Oggetto dell'intimazione è il contributo dovuto, in aggiunta a quelli ordinari, ai sensi dell'art. 19 della legge n. 1 del 30 gennaio 2008, dalle imprese estrattive ed in seguito all'entrata in vigore della norma, il soggetto passivo, dunque, era tenuto al contestuale pagamento di contributi sul presupposto delle quantità di prodotto effettivamente estratto, versando alla regione Campania, entro il 31 marzo di ogni anno, un contributo annuo di euro 1,00 per ogni 10 metri cubi di materiale estratto con decorrenza dalla data di entrata in vigore della legge.

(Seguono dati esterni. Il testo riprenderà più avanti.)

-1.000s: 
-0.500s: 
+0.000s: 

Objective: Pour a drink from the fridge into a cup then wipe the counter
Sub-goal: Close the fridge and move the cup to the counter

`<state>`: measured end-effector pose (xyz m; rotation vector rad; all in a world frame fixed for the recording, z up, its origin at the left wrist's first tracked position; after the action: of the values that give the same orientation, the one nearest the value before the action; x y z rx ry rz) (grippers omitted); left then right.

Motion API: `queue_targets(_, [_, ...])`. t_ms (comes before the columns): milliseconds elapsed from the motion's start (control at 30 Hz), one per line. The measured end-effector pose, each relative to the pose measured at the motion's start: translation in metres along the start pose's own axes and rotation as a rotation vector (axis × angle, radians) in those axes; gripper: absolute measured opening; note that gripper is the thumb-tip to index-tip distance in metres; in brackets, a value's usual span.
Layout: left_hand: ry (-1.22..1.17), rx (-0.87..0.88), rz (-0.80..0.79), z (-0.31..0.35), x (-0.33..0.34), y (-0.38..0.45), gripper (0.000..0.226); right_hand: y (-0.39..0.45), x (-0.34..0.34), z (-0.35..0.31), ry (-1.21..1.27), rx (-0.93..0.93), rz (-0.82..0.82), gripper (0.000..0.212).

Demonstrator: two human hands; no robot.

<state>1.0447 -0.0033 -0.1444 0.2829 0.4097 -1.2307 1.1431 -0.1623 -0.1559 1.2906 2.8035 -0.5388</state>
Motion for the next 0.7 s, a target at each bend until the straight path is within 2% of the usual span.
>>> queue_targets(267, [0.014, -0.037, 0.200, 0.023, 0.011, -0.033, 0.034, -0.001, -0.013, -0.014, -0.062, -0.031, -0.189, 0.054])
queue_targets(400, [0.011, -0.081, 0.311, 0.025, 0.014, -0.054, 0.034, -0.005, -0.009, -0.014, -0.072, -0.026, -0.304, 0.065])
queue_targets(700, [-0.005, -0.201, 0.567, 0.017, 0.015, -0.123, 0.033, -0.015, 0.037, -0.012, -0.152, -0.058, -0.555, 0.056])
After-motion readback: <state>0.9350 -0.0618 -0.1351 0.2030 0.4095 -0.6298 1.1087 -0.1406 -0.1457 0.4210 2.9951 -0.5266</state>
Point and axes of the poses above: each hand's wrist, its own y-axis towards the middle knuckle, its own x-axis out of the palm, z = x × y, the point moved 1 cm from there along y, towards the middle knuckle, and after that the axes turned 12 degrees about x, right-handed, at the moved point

A questo presupposto si aggiungeva quello recato dalla legge 1 del 2008, che, invece, assumeva a base del contributo variabile " i volumi estrattivi riportati nel programma di coltivazione". Da tale quadro normativo, emerge che il complessivo contributo annuale, per l'anno de quo, era variabile e dipendente contestualmente sia dal materiale effettivamente estratto dalla cava, sia da quello autorizzato.
Da tale composita e variabile natura della base imponibile, discende l'applicazione, al relativo credito, del termine di prescrizione ordinario, non trattandosi, diversamente da quanto dedotto dall'appellante, di importi fissi dovuti anno per anno e quindi non applicandosi ad essi la prescrizione quinquennale di cui all'art. 2948, lett. d, c.c. che, in quanto norma speciale, non può essere interpretata estensivamente. Tale termine di prescrizione decennale, tuttavia, si applicherà al solo contributo complessivamente richiesto e non alle rivalutazioni monetarie applicate ed agli interessi irrogati, i quali restano assoggettati a prescrizione quinquennale e per i quali, in mancanza di atti interruttivi, i termini erano decorsi.
L'intimazione deve pertanto essere annullata, per maturata prescrizione, limitatamente ad interessi e rivalutazione monetaria.
Restano comunque assorbite le altre eccezioni sollevate dall'Appellante.
La soccombenza reciproca giustifica la compensazione delle spese del giudizio.
P.Q.M.
ACCOGLIE PARZIALMENTE L'APPELLO, COME IN MOTIVAZIONE. COMPENSA LE SPESE DI
GIUDIZIO COMPRENSIVE DI QUELLE DEL GRADO DI LEGITTIMITA'.